EXERCISE DETAILS:
For the data that follows, give the number of lines in which "carrying" appears. Add nothing to it.

MATERIAL TO PROCESS:
....

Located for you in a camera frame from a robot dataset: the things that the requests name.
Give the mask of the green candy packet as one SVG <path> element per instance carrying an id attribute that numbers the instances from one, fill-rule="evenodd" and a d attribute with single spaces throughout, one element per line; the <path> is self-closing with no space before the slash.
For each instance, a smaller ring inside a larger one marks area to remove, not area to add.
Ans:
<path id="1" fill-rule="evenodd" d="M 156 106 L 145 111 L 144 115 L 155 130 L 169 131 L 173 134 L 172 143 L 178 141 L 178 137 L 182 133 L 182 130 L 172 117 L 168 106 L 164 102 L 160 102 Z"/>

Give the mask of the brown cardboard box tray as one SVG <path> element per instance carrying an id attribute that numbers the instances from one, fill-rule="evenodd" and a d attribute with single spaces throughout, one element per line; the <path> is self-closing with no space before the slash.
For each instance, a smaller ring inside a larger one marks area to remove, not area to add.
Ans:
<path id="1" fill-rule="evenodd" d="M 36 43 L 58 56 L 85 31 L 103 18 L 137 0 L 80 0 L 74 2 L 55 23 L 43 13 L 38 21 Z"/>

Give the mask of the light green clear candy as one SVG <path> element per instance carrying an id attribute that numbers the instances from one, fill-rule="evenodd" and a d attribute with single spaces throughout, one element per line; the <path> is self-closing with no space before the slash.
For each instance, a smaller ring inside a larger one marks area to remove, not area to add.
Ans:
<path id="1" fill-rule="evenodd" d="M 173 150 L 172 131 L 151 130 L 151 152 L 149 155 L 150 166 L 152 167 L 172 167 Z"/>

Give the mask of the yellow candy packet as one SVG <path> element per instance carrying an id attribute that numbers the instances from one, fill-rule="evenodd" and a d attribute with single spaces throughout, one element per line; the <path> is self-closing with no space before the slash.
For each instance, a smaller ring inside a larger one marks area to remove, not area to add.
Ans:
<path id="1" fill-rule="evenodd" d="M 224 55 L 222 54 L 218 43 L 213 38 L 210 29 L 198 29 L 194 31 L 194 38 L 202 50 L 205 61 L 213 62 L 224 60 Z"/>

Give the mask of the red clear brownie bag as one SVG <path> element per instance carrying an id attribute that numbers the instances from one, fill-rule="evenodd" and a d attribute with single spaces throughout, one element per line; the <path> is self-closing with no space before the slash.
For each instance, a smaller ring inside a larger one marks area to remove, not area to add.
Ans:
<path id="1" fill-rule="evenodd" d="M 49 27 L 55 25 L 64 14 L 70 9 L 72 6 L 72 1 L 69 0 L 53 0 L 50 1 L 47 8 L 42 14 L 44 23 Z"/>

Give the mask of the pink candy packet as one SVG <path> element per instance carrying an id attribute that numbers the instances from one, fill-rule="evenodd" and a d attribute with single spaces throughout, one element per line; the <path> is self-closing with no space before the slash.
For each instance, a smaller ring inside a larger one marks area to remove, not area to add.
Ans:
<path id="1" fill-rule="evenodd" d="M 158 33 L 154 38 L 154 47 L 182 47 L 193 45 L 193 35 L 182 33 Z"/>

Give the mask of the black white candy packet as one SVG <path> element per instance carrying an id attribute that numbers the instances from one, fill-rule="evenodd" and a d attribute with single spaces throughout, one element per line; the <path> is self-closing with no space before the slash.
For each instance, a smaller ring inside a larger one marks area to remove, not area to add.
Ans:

....

RESPONSE:
7